The virtual environment consisted of a ground plane with a grayscale granite texture and a blue sky. A green start pole and a red orienting pole (radius 0.2 m and height 3 m) appeared 12.73 m apart (the start pole was reduced to 1.3 m in the second experiment). The crowd consisted of 12 virtual humans (WorldViz Complete Characters) presented within the typical horizontal field of view (90°). In the first experiment only, 18 additional virtual humans were placed outside the field of view on two concentric circles to enhance the sense of immersion if the participant turned their head. The human models were animated with a walking gait with randomly varied phase. The racially diverse virtual crowd contained equal numbers of men and women.
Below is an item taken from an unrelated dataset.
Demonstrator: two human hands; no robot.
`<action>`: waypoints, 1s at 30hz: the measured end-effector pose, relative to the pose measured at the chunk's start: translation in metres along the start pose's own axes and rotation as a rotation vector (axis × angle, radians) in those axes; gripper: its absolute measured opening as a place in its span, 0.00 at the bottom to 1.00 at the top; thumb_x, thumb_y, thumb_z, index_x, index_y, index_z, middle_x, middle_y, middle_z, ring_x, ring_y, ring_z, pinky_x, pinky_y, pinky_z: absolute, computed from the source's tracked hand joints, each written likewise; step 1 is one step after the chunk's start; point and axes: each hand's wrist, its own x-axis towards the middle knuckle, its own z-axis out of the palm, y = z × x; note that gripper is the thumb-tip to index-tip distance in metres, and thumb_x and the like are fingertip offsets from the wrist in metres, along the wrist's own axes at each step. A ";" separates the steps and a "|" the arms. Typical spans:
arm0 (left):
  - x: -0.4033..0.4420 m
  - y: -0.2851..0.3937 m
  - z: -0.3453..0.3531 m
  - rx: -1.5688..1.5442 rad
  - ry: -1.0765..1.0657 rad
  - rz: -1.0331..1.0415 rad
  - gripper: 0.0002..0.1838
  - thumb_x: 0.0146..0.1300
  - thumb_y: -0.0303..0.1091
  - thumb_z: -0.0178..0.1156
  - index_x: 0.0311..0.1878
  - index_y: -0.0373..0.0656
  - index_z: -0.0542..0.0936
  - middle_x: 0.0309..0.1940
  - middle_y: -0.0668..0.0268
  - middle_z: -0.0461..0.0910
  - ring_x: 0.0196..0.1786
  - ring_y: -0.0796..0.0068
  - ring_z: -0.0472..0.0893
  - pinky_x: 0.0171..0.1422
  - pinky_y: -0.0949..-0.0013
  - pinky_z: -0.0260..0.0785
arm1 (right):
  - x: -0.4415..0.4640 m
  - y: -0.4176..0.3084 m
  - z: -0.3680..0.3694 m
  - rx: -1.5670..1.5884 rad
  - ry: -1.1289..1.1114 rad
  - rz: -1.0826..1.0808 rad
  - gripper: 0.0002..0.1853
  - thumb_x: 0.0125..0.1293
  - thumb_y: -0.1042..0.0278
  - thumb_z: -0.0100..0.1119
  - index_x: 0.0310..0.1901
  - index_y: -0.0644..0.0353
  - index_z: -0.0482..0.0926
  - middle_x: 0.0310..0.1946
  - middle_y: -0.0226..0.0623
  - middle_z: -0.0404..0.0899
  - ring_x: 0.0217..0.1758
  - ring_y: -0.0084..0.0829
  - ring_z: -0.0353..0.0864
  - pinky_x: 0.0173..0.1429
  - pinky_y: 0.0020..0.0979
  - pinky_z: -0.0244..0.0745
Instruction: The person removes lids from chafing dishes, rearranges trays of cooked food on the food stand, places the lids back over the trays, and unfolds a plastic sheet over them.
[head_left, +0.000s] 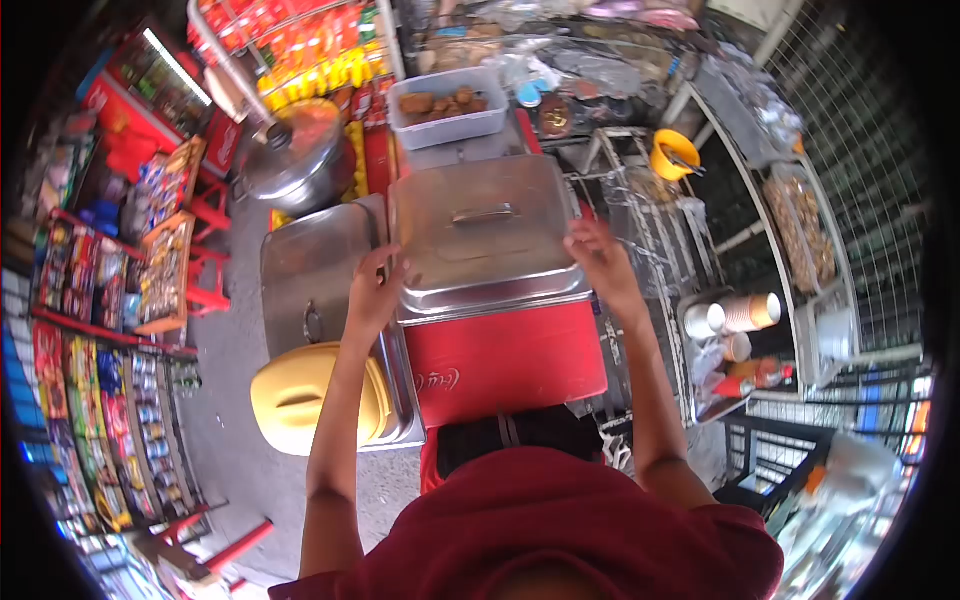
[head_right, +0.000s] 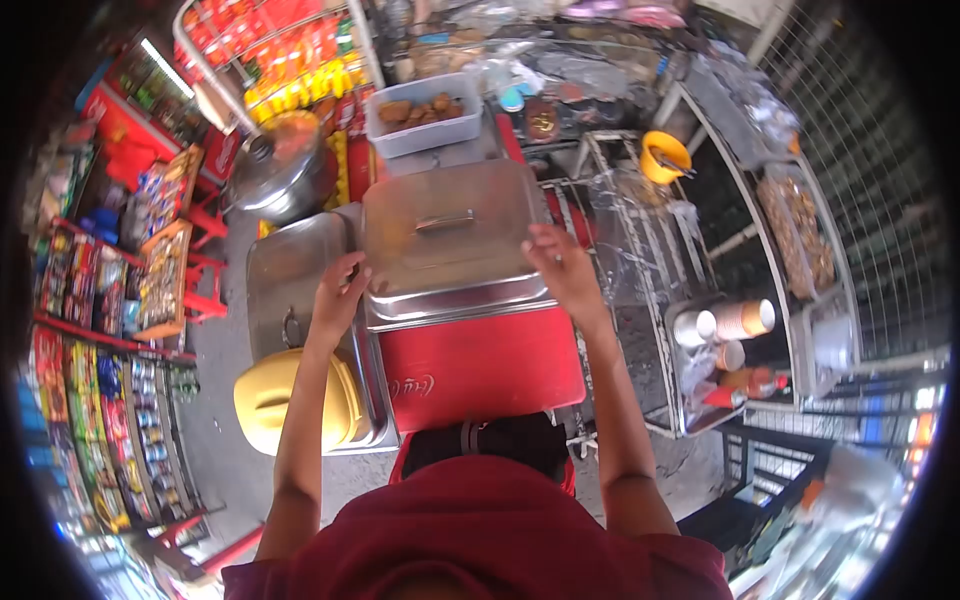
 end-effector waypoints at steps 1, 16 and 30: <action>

In the first experiment, the 12 manipulated neighbors were initially positioned on two 90° arcs with the participant at the center, symmetric about the participant's initial walking direction (toward the orienting pole). The arc radii were r = 1.5 and 3.5 m in the high-density condition or 3.5 and 7.5 min the low-density condition. Five neighbors were placed at equal intervals on the near arc and seven on the far arc. In the second experiment, the four nearest neighbors appeared at fixed initial distances (on arcs with r = 1.5, 1.7, 1.9, and 2.1 m), and the nearest two or all four of them were perturbed. The other eight neighbors appeared on separate arcs spaced 0.2 m apart in depth (r = 2.3, 2.5, … 3.7 m) in the high-density condition or 1 m apart in depth (r = 3.1, 4.1, … 11.1) in the low-density condition. The eccentricity θ of each neighbor was randomly selected from six equally spaced points on an 80° arc centered on the initial walking direction.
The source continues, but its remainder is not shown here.